### TASK DIRECTIONS
Starting at the top of the listing below, copy each line exactly, stopping after the line that contains "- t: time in".
*****
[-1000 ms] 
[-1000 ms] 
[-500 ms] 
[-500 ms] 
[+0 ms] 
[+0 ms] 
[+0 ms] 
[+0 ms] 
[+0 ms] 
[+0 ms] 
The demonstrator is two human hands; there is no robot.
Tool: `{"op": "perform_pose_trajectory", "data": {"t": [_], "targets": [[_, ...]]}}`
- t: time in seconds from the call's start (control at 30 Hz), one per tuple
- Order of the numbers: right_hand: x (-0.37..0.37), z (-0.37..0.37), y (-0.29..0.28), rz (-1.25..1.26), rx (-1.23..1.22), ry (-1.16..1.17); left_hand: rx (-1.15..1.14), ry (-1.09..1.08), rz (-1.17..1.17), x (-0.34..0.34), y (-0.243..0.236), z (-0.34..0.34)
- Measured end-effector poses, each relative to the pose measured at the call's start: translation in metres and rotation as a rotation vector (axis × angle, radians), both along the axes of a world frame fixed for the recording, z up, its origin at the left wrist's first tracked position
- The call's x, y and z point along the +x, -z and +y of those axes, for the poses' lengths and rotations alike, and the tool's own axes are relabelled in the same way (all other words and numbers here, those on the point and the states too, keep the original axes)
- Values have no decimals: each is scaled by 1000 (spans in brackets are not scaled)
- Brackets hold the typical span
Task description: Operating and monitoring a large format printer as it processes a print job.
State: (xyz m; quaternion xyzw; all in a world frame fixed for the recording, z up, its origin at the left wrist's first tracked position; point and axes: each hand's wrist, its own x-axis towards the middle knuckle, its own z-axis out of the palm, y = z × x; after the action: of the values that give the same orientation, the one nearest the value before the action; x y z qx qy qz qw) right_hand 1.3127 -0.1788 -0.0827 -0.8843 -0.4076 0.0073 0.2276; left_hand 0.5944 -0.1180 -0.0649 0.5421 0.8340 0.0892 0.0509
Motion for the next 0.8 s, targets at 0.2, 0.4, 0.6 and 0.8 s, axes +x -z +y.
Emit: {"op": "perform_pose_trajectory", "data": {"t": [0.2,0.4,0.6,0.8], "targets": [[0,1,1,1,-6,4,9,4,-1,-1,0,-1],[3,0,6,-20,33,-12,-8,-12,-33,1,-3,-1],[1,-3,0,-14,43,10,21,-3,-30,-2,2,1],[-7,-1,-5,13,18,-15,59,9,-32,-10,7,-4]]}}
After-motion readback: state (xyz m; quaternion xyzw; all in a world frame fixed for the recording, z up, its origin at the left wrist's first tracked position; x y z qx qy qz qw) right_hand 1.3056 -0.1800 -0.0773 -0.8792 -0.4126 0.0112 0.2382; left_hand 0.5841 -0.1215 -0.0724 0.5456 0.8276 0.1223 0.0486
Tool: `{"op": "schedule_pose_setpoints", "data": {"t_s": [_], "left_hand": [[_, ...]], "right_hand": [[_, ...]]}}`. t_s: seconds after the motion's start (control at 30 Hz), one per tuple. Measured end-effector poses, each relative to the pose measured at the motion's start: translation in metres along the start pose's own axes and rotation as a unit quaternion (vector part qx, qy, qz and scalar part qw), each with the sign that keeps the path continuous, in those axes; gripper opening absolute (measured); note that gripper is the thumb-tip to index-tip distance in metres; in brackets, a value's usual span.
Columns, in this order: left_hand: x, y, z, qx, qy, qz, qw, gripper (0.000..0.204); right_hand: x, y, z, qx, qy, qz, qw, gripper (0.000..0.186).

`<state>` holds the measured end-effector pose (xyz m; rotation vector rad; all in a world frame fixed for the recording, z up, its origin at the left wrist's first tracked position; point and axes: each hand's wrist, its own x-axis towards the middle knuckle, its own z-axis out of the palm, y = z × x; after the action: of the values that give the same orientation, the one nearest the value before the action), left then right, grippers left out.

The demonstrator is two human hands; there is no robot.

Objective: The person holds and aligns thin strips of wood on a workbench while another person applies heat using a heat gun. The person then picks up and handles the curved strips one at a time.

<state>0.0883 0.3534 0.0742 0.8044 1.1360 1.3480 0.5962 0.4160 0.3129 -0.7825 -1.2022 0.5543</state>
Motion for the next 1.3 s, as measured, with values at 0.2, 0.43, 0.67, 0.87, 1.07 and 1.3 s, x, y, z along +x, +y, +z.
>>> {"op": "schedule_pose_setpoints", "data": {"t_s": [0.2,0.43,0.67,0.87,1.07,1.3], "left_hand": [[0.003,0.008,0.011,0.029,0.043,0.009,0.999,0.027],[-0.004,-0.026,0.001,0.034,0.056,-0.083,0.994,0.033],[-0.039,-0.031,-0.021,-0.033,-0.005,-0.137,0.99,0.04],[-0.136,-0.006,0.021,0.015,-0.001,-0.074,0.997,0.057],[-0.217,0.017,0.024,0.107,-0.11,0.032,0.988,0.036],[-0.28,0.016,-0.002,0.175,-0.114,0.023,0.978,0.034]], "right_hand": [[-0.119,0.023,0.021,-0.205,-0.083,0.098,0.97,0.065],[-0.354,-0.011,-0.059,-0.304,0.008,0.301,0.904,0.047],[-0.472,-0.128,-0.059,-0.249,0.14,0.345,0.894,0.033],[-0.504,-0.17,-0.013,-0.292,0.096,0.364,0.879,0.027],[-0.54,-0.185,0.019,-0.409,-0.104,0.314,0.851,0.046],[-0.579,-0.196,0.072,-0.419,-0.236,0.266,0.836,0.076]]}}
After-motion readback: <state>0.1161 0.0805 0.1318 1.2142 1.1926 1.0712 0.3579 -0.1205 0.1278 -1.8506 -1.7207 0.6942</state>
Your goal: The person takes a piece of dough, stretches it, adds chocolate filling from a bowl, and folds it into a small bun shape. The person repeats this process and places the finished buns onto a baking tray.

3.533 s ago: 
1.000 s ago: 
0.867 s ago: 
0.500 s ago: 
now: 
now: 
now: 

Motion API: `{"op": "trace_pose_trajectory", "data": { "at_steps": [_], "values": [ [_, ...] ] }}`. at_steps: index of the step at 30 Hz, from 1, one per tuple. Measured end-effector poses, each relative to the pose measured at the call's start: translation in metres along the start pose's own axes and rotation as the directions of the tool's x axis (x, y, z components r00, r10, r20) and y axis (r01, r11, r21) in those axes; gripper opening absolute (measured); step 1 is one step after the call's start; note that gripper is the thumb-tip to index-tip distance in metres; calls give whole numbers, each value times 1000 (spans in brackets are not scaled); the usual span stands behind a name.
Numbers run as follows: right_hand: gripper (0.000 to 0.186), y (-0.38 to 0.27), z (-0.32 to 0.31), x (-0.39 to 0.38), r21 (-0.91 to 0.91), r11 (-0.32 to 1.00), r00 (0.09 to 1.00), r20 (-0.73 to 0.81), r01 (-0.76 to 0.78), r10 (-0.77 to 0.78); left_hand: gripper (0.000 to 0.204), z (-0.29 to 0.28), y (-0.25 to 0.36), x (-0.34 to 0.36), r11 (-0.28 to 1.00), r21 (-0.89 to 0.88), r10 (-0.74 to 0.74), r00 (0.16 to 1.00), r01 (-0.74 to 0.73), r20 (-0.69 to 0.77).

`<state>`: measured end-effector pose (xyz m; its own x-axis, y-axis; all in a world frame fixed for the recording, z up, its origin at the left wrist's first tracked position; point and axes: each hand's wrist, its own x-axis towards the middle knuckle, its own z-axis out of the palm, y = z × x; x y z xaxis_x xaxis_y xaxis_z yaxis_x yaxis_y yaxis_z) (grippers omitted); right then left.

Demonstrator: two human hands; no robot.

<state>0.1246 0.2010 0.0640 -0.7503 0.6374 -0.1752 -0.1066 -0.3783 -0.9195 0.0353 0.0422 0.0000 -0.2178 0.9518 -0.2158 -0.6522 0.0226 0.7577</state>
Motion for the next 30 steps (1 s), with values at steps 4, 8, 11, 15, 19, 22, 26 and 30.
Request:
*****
### SOLUTION TO THIS EXERCISE
[-1000 ms] 
[-1000 ms] 
[-500 ms] 
[-500 ms] 
[+0 ms] 
[+0 ms] 
[+0 ms] 
[+0 ms] 
[+0 ms] 
[+0 ms] 
The demonstrator is two human hands; there is no robot.
Tool: `{"op": "perform_pose_trajectory", "data": {"t": [_], "targets": [[_, ...]]}}`
- t: time in seconds from the call's start (control at 30 Hz), one per tuple

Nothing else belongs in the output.